<<<<
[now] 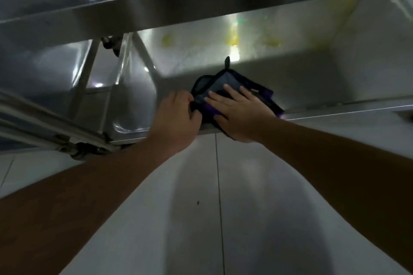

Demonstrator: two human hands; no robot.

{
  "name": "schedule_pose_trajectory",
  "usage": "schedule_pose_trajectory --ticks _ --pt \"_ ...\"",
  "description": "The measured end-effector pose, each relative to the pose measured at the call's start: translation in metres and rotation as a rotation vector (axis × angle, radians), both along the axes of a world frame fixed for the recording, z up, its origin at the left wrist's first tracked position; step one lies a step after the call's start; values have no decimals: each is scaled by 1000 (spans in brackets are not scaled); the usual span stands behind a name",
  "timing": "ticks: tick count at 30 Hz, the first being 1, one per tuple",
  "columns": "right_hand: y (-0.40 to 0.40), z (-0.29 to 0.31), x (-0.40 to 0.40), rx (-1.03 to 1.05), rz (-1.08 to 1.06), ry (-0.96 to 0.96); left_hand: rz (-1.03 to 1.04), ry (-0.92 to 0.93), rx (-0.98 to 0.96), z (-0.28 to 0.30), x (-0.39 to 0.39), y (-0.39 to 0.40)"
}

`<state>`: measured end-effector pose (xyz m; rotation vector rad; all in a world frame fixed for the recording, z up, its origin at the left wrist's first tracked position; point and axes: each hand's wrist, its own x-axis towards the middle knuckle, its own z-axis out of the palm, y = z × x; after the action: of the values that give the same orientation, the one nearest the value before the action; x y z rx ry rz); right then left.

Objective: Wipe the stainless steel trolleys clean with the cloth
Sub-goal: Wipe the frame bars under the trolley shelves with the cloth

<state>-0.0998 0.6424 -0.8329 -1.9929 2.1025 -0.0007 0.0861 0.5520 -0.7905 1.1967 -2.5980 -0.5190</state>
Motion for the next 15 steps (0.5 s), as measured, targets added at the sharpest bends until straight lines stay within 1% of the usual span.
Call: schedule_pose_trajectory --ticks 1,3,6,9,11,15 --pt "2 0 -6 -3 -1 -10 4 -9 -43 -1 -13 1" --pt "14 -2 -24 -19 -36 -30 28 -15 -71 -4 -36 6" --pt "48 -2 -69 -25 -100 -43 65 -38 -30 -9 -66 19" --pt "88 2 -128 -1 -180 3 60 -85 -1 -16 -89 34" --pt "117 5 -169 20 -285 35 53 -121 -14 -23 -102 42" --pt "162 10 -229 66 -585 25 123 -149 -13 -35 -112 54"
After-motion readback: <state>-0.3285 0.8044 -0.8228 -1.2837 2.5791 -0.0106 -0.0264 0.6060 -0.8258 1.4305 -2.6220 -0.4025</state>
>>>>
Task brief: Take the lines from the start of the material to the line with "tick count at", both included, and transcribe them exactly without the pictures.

Task response:
[now] 

Demonstrator: two human hands; no robot.

{
  "name": "schedule_pose_trajectory",
  "usage": "schedule_pose_trajectory --ticks _ --pt \"_ ...\"",
  "description": "The measured end-effector pose, each relative to the pose measured at the call's start: translation in metres and rotation as a rotation vector (axis × angle, radians), both along the axes of a world frame fixed for the recording, z up, its origin at the left wrist's first tracked position; step one lies a step after the call's start; values have no decimals: each is scaled by 1000 (spans in brackets are not scaled); the usual span stands behind a name",
  "timing": "ticks: tick count at 30 Hz, the first being 1, one per tuple",

Nothing more belongs to this exercise.